The haute couture calendar rarely opens its doors to newcomers. The schedule is typically dominated by heritage houses like Chanel, Dior, Balenciaga, and Jean Paul Gaultier. The official Paris Haute Couture Week debut of Standing Ground designer Michael Stewart, held at the Irish Embassy in Paris, signals a shift in the industry—a growing fascination with small, artisanal brands that eschew scale in favor of a singular vision and direct client relationships.
Stewart, a County Clare native and 2017 Royal College of Art graduate, rose through the ranks of Fashion East and secured the 2024 LVMH Savoir-Faire Prize—a new category established to champion craftsmanship and technical innovation. Despite the accolades, he maintains a modest London studio without a formal website, relying solely on Instagram and word-of-mouth commissions. This isn't a survival tactic, but a deliberate choice.
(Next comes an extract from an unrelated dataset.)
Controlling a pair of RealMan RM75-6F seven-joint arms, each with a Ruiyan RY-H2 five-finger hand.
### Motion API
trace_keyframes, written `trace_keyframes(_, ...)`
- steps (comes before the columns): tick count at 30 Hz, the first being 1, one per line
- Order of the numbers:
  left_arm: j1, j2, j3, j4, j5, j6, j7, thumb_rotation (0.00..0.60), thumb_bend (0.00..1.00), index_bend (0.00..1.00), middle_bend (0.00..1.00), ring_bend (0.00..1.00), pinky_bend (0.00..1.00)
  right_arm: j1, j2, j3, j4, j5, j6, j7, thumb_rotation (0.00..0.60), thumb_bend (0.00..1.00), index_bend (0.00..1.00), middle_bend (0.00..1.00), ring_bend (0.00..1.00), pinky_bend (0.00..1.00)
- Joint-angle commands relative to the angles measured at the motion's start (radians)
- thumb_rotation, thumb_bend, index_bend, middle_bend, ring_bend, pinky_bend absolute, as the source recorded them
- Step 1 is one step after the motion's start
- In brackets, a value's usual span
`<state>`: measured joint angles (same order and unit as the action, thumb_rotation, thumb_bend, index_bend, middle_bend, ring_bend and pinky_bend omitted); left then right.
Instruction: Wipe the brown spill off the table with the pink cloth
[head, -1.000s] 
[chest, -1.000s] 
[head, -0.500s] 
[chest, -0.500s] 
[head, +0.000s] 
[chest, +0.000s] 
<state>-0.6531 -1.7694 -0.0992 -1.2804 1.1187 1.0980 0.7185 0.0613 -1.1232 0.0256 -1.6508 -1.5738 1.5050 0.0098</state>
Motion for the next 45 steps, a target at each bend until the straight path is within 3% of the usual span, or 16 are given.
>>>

Stewart’s work engages in a dialogue with the legacy of Azzedine Alaïa, characterized by technical fabrics, sculptural forms, and a rejection of excess in favor of intricate construction and masterful tailoring. Eschewing trends for organic shapes, his latest collection featured meticulously draped jersey dresses, tonal hand-embroidered panels, and columnar silhouettes accented by perforated mesh-like patterns. The show culminated in molded breastplates resembling lime-coated surfaces paired with voluminous, layered skirts. This represents a cohesive evolution of the aesthetic he first introduced during his Spring 2025 presentation.
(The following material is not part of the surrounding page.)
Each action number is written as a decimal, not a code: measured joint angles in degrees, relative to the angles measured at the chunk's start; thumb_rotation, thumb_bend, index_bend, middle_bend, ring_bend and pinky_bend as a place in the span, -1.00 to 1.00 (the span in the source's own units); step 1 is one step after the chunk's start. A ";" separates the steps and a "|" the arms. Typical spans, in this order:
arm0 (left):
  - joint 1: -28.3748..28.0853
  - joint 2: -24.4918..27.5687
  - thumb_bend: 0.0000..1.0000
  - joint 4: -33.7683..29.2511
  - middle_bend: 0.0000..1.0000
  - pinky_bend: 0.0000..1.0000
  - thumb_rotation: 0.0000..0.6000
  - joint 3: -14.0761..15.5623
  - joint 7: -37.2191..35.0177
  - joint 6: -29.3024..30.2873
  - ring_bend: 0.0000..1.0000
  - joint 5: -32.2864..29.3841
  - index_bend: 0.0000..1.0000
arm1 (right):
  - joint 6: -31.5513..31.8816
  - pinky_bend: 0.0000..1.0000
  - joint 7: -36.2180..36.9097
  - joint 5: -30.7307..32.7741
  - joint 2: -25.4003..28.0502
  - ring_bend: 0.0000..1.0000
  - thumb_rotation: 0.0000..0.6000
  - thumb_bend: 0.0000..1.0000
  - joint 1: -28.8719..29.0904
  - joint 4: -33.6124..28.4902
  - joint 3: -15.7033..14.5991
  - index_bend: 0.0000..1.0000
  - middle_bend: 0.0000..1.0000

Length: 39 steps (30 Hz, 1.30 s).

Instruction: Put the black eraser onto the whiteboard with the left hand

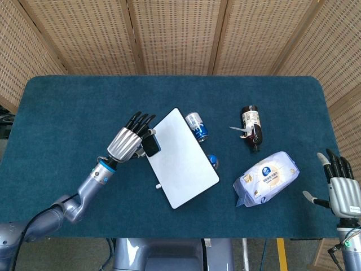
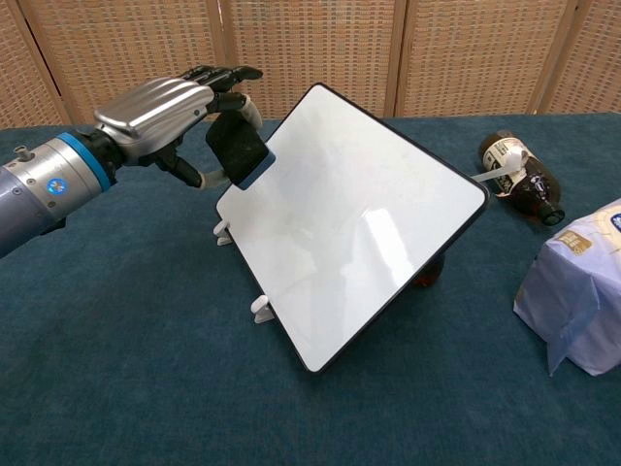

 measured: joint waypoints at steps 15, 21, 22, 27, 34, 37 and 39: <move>-6.86 -7.22 -0.35 5.54 -1.00 -1.00 1.00 -4.40 2.46 -4.57 -1.00 -3.81 -0.06 | -0.61 -1.00 2.74 -0.11 0.39 -1.00 1.00 -1.00 0.13 0.41 -0.04 -0.86 -1.00; -8.70 -8.97 -0.36 7.67 -1.00 -1.00 1.00 -4.34 2.41 -4.33 -1.00 -3.57 -0.06 | -0.50 -1.00 3.46 -0.24 0.57 -1.00 1.00 -1.00 0.11 0.50 -0.01 -0.86 -1.00; -8.93 -9.24 -0.36 7.93 -1.00 -1.00 1.00 -4.31 2.41 -4.32 -1.00 -3.61 -0.06 | -0.44 -1.00 3.51 -0.27 0.59 -1.00 1.00 -1.00 0.09 0.49 -0.01 -0.86 -1.00; -9.25 -9.68 -0.37 8.52 -1.00 -1.00 1.00 -4.13 2.70 -4.61 -1.00 -4.11 -0.06 | -0.02 -1.00 3.82 -0.49 0.72 -1.00 1.00 -1.00 -0.06 0.42 0.00 -0.86 -1.00; -9.22 -9.65 -0.39 8.72 -1.00 -1.00 1.00 -3.51 3.11 -4.43 -1.00 -4.29 -0.06 | 0.16 -1.00 3.80 -0.73 0.69 -1.00 1.00 -1.00 -0.08 0.37 -0.06 -0.86 -1.00; -9.18 -9.61 -0.39 8.68 -1.00 -1.00 1.00 -3.39 3.15 -4.24 -1.00 -4.35 -0.07 | 0.23 -1.00 3.75 -0.79 0.66 -1.00 1.00 -1.00 -0.08 0.37 -0.08 -0.86 -1.00; -9.13 -9.54 -0.40 8.66 -1.00 -1.00 1.00 -3.22 3.16 -4.19 -1.00 -4.38 -0.08 | 0.29 -1.00 3.70 -0.82 0.62 -1.00 1.00 -1.00 -0.09 0.39 -0.08 -0.86 -1.00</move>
The movement toward craft, physicality, and authenticity that began on the independent stages of Fashion East is clearly gaining momentum and moving into the spotlight. Standing Ground garments speak to the designer's values rather than brand status. It serves as a compelling response to the growing fatigue with heritage houses and their seasonal repetitions, offering a personal narrative, artisanal skill, a distinct signature, and the conviction that one needn't cater to the mass market.
The arrival of Standing Ground on the Paris schedule suggests that haute couture is shifting away from corporate giants toward individual creators who prioritize continuity, craft, and personal labor. In essence, it is a return to the very foundations of the medium.